Telephony provider. Your PBX or cloud telephony system: Cisco, Genesys, RingCentral, Teams Phone, or any SIP-based provider. This is where calls actually happen.

CTI middleware. A server-side component that bridges the telephony provider and Sales Cloud V2. It translates telephony events (incoming call, call connected, call ended) into CRM actions (screen pop, create activity, log call). In our architecture, this runs on SAP BTP.
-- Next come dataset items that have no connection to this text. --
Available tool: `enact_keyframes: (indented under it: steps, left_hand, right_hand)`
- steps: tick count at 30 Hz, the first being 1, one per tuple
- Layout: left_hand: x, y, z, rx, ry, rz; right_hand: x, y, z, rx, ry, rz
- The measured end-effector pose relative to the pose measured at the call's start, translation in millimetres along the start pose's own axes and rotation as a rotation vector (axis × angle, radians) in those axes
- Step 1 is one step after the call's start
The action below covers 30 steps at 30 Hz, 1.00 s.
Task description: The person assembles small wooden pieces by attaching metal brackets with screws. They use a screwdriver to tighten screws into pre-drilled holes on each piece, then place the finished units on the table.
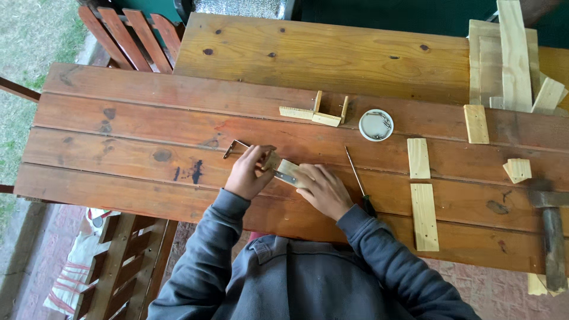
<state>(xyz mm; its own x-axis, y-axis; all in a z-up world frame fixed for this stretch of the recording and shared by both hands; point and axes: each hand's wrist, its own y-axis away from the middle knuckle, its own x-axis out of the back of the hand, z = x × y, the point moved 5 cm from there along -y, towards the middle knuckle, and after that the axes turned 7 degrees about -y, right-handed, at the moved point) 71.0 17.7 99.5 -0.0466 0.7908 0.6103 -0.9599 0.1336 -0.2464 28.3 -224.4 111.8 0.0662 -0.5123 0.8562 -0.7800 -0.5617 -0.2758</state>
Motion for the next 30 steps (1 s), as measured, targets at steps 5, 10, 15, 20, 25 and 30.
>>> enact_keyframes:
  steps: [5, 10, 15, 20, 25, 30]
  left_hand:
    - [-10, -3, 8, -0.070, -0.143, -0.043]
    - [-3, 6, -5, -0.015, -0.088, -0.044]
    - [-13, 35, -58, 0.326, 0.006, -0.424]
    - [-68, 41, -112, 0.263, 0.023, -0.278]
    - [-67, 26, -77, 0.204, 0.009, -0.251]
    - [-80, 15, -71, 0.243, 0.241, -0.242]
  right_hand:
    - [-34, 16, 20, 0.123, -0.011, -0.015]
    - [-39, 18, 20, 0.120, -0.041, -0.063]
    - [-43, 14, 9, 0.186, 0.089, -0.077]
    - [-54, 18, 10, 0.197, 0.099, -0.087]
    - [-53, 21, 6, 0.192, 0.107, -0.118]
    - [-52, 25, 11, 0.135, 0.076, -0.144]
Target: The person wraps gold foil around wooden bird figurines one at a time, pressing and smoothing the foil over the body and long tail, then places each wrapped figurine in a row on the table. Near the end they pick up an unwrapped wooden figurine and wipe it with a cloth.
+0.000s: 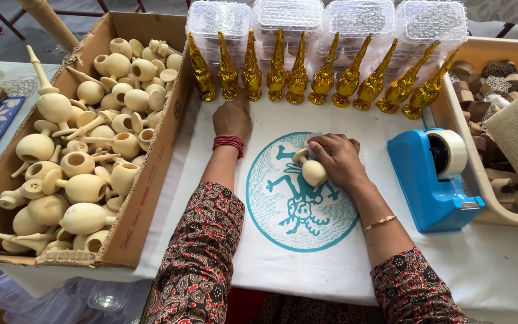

Sales Cloud V2 APIs. REST APIs for looking up contacts by phone number, creating phone call activities, and retrieving account context. V2’s API-first design makes this neat and clean. 82% of developers now prioritise API-first approaches (Postman, 2024), and V2 was built with exactly that thinking.

Client-side widget. A UI component embedded in the Sales Cloud V2 shell showing call controls (answer, hold, transfer, end) and caller information. This runs as a side-by-side extension using V2’s shell plug-in framework.

How Does an Inbound Call Flow Through the System?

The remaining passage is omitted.